The order cites “an unprecedented wave of vile anti-Semitic discrimination, vandalism and violence” and states that U.S. policy “shall be” to use “all available and appropriate legal tools to prosecute, remove, or otherwise hold to account the perpetrators of unlawful anti-Semitic harassment and violence.” It also directs all U.S. department and agency heads to come up with new means they could employ to combat antisemitism within 60 days.

The order also suggests that some student protests could be considered a violation of federal law barring individuals from supporting terrorism, and it directs officials to encourage schools to monitor and report any such activities by foreign students so they could be investigated and possibly deported.

Trump’s order refers to existing immigration law that authorizes the deportation of a non-citizen who “endorses or espouses terrorist activity or persuades others to endorse or espouse terrorist activity or support a terrorist organization.” The U.S. government officially considers Hamas a terrorist organization.

The order was welcomed by students who’ve been reporting an alarming spike in antisemitism since Oct. 7, 2023, when Hamas led the attack on Israel that triggered the current war.

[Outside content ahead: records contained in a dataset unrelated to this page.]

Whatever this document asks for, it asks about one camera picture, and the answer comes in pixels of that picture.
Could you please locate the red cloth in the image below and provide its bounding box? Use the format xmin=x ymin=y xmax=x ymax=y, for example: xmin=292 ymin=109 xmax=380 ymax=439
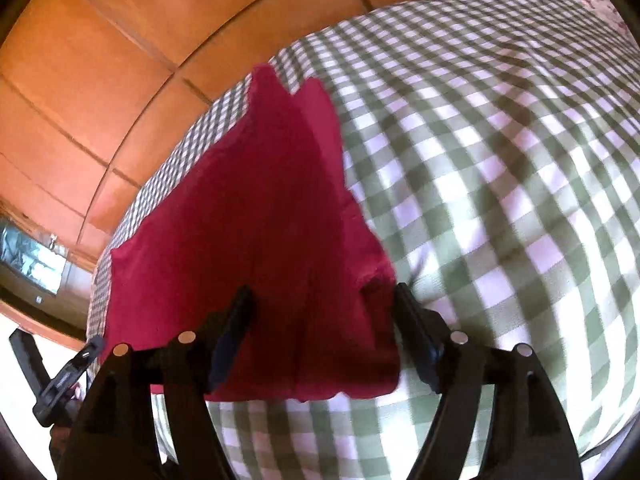
xmin=100 ymin=63 xmax=401 ymax=404

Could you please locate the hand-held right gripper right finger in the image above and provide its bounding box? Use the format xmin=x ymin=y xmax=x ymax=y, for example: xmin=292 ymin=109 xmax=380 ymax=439
xmin=392 ymin=283 xmax=584 ymax=480

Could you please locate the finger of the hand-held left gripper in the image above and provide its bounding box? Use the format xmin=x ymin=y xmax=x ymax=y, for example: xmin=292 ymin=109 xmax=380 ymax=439
xmin=32 ymin=336 xmax=105 ymax=427
xmin=9 ymin=330 xmax=52 ymax=397

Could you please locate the dark glass panel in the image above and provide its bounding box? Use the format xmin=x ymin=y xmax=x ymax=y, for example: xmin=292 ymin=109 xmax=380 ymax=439
xmin=0 ymin=210 xmax=70 ymax=297

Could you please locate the green checked blanket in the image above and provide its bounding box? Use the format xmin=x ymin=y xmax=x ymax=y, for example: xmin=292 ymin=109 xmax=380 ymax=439
xmin=86 ymin=0 xmax=640 ymax=480

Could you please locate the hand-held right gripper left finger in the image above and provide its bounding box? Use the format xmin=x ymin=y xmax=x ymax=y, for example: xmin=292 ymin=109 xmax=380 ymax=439
xmin=59 ymin=285 xmax=257 ymax=480

Cornell University junior Amanda Silberstein says she has been physically assaulted and harassed online and in person, and feels unsafe on campus. But now, she says she feels some relief that “universities that have turned a blind eye to the harassment and assault of Jewish students can no longer ignore their basic responsibility to protect all students equally.”

“No other minority group is expected to tolerate constant threats and intimidation without recourse, yet Jewish students have been treated as the exception,” she said. “For far too long, Jew hatred festered under the guise of activism.”

But critics immediately denounced the move as an overreach and as unconstitutional.

The revocation of student visas should not be used to punish and filter out ideas disfavored by the federal government,” said Sarah McLaughlin, a senior scholar with the Foundation for Individual Rights and Expression. “Students who commit crimes — including vandalism, threats or violence — must face consequences, and those consequences may include the loss of a visa.” But McLaughlin said students must not be punished “for protest or expression otherwise protected by the First Amendment.”

The Council on American-Islamic Relations called the executive order an attempt to smear” the diverse group of student protesters, who “like the college students who once protested segregation, the Vietnam war, and apartheid South Africa […] deserve our country’s thanks.”

Many campuses do not have a clearly-stated definition of what crosses the line into antisemitism, and many student protesters have complained that their anti-Israel demonstrations have been unfairly conflated with antisemitism.

But many Jewish students reject that notion, saying what they’ve experienced has clearly veered into the realm of violence and harassment.

“I do think universities should be a place where the First Amendment is sacred and where students can have hard conversations about any issue,” says University of Pennsylvania senior Noah Rubin.

However, he says, extremists have made it clear that “they’re not here for conversation at all. Many of them have strict policies, actually, not to engage in conversation at all. This is not a First Amendment issue. It’s a question of violence and intimidation and harassment.”